BRIEF
Below are some records; output exactly the lines from the line with "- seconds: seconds" to the line with "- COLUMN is", both ends kept, and nothing more.

INPUT DATA
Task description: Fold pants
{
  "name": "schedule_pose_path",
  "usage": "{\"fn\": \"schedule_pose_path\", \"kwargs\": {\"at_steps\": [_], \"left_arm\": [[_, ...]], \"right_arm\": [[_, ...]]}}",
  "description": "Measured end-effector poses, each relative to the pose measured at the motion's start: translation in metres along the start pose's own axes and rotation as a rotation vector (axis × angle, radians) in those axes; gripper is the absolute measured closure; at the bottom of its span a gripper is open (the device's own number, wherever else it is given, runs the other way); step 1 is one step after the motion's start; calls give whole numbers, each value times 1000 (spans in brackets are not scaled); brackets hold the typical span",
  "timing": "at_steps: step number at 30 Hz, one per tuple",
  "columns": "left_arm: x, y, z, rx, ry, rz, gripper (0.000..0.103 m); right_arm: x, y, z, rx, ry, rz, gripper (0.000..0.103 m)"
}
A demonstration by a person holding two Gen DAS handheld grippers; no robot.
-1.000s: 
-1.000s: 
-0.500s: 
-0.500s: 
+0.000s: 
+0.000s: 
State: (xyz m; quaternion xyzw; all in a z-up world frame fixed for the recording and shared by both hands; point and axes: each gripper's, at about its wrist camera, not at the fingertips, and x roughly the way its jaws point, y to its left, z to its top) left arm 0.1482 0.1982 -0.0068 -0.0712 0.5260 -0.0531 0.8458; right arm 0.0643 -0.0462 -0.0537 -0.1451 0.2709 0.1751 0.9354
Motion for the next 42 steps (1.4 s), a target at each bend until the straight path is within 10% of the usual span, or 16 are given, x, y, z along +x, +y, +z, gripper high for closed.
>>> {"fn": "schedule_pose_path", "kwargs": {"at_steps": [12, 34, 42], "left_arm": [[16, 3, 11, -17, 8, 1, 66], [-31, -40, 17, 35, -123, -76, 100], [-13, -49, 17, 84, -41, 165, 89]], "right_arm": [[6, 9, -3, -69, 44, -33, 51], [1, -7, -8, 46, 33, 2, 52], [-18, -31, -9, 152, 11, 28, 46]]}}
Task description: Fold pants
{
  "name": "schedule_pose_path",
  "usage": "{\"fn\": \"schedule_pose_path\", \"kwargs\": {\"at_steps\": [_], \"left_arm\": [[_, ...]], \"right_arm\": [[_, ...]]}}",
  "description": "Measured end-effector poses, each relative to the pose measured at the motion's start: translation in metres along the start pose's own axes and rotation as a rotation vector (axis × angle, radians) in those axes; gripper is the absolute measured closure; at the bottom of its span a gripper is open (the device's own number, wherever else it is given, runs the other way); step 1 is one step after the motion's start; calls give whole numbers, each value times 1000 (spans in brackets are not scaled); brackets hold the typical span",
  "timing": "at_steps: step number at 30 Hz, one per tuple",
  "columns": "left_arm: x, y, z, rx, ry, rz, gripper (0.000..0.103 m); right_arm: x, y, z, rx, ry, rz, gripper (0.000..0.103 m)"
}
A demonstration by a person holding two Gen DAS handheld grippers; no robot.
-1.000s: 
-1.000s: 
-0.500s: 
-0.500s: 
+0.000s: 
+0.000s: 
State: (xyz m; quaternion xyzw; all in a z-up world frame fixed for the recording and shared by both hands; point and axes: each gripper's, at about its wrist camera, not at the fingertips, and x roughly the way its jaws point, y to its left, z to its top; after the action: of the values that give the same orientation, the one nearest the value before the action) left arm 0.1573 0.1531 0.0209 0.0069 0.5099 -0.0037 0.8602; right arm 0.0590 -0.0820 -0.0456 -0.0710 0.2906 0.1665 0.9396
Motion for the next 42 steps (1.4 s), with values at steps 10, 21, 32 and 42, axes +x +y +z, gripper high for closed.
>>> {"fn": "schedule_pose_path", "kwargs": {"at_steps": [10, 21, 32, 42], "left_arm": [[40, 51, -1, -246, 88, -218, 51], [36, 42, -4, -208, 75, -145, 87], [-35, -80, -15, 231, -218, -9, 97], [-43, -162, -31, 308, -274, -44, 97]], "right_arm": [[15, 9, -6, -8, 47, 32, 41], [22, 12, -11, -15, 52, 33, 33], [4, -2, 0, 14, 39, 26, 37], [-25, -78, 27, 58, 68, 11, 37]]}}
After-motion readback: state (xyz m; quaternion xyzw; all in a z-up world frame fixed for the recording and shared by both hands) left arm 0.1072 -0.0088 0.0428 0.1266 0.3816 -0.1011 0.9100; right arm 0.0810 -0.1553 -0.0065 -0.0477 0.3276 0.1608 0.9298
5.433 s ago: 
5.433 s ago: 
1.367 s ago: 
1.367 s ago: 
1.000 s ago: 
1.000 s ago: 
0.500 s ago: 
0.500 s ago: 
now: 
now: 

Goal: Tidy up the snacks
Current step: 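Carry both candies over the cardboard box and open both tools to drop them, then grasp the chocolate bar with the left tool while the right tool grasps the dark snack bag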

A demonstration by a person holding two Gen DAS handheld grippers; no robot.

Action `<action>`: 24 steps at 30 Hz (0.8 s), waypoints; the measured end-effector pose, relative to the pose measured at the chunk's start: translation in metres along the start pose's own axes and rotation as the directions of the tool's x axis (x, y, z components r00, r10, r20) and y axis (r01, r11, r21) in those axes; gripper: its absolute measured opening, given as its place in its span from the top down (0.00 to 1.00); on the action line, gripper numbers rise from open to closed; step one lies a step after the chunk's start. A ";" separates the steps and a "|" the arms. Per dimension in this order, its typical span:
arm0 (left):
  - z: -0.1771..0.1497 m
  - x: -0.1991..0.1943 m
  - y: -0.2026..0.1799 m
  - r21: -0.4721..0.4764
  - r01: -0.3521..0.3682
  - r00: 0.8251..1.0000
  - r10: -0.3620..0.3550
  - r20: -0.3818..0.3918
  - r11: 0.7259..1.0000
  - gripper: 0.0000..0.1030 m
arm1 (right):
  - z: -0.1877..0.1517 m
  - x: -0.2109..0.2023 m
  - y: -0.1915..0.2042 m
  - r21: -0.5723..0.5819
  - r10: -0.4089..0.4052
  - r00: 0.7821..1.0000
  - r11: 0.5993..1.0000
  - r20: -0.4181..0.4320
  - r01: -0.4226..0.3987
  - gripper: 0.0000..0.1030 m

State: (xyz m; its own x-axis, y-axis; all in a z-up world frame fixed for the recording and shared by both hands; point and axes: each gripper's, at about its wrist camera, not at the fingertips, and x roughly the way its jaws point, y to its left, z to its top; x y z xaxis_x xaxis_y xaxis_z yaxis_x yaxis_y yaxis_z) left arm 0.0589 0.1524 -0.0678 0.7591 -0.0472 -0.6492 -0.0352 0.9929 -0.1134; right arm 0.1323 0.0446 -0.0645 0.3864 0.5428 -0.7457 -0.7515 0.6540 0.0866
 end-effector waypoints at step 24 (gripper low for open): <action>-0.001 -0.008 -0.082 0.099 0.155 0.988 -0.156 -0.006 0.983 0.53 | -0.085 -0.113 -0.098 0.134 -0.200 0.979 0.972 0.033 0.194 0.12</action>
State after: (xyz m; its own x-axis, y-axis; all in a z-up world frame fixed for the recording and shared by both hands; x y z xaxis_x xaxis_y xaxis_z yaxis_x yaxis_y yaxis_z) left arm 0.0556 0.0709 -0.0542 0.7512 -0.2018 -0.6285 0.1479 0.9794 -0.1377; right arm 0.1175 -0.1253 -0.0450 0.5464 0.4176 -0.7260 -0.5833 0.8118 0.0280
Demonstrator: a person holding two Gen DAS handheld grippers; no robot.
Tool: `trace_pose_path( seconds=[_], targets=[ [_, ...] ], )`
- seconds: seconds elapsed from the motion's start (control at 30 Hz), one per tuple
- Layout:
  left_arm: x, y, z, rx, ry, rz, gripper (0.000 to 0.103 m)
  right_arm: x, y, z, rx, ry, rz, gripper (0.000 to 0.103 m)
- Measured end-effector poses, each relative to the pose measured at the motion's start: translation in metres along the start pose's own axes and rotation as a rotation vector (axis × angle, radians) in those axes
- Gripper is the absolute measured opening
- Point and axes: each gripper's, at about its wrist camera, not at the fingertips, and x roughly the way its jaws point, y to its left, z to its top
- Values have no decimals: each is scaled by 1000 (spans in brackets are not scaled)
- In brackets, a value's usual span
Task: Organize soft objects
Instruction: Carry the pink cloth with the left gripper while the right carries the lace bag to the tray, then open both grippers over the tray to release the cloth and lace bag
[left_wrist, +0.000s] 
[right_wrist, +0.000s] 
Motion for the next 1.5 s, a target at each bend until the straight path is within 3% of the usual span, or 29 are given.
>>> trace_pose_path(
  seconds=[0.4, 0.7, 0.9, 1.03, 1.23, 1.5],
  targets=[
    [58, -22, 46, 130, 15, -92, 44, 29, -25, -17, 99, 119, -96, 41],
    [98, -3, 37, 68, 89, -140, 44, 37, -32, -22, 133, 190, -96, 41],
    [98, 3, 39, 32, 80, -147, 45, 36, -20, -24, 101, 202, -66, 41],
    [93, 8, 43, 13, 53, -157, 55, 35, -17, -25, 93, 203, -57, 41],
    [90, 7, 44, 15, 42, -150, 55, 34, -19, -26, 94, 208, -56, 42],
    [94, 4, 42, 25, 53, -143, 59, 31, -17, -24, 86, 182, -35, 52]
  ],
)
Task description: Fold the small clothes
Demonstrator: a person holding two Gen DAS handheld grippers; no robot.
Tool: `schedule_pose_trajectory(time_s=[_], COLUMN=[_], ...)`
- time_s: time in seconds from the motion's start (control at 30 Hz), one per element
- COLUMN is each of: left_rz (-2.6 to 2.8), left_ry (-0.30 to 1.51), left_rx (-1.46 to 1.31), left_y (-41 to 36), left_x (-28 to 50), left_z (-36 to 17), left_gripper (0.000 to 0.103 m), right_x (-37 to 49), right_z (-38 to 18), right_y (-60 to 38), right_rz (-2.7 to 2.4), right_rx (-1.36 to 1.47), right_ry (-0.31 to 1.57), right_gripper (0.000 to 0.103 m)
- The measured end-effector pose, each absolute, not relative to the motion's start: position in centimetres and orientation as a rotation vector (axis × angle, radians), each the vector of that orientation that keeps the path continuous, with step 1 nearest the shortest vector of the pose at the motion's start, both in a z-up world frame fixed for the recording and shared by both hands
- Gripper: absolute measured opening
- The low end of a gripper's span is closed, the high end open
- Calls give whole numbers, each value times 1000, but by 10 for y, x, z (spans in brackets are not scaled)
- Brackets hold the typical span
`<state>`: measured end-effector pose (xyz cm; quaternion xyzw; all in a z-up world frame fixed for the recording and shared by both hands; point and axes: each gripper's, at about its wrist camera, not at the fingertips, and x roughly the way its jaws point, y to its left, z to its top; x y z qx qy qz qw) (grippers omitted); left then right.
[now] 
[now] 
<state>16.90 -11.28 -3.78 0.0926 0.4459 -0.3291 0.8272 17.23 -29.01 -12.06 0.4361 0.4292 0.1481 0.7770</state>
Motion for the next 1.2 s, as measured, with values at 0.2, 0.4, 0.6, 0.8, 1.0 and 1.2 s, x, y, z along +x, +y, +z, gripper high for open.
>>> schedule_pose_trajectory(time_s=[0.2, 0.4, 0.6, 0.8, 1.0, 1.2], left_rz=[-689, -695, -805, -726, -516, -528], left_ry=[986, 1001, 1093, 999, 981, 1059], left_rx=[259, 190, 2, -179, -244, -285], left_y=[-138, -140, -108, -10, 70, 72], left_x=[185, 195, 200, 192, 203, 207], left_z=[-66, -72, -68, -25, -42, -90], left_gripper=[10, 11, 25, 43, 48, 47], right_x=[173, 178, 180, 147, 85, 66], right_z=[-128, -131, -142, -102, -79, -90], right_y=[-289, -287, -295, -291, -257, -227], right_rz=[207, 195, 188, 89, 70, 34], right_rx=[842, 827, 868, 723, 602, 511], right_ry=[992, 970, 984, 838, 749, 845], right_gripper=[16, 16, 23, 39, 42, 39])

ANSWER TO THIS PROBLEM
- seconds: seconds elapsed from the motion's start (control at 30 Hz), one per tuple
- Layout:
  left_arm: x, y, z, rx, ry, rz, gripper (0.000 to 0.103 m)
  right_arm: x, y, z, rx, ry, rz, gripper (0.000 to 0.103 m)
- Measured end-effector poses, each relative to the pose measured at the motion's start: translation in metres along the start pose's own axes and rotation as a rotation vector (axis × angle, radians) in those axes
- Gripper is the absolute measured opening
- Point and axes: each gripper's, at about its wrist camera, not at the fingertips, and x roughly the way its jaws point, y to its left, z to its top
- Values have no decimals: each is scaled by 1000 (spans in brackets are not scaled)
- In brackets, a value's usual span
Task: Organize soft objects
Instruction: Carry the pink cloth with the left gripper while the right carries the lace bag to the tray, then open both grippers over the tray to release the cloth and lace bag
[left_wrist, +0.000s] 
[right_wrist, +0.000s] 
Motion for the next 1.5 s, a target at each bend until the straight path is within 3% of the usual span, or 29 are given.
>>> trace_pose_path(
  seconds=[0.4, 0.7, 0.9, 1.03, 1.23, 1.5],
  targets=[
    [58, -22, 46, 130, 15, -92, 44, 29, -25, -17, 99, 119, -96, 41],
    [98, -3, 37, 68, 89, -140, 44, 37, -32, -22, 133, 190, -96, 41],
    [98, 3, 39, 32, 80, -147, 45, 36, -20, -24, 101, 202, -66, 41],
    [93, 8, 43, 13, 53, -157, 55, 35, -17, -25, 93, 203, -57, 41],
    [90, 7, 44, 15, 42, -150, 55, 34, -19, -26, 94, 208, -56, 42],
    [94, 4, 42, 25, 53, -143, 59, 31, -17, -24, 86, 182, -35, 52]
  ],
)
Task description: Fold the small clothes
Demonstrator: a person holding two Gen DAS handheld grippers; no robot.
Tool: `schedule_pose_trajectory(time_s=[_], COLUMN=[_], ...)`
- time_s: time in seconds from the motion's start (control at 30 Hz), one per element
- COLUMN is each of: left_rz (-2.6 to 2.8), left_ry (-0.30 to 1.51), left_rx (-1.46 to 1.31), left_y (-41 to 36), left_x (-28 to 50), left_z (-36 to 17), left_gripper (0.000 to 0.103 m), right_x (-37 to 49), right_z (-38 to 18), right_y (-60 to 38), right_rz (-2.7 to 2.4), right_rx (-1.36 to 1.47), right_ry (-0.31 to 1.57), right_gripper (0.000 to 0.103 m)

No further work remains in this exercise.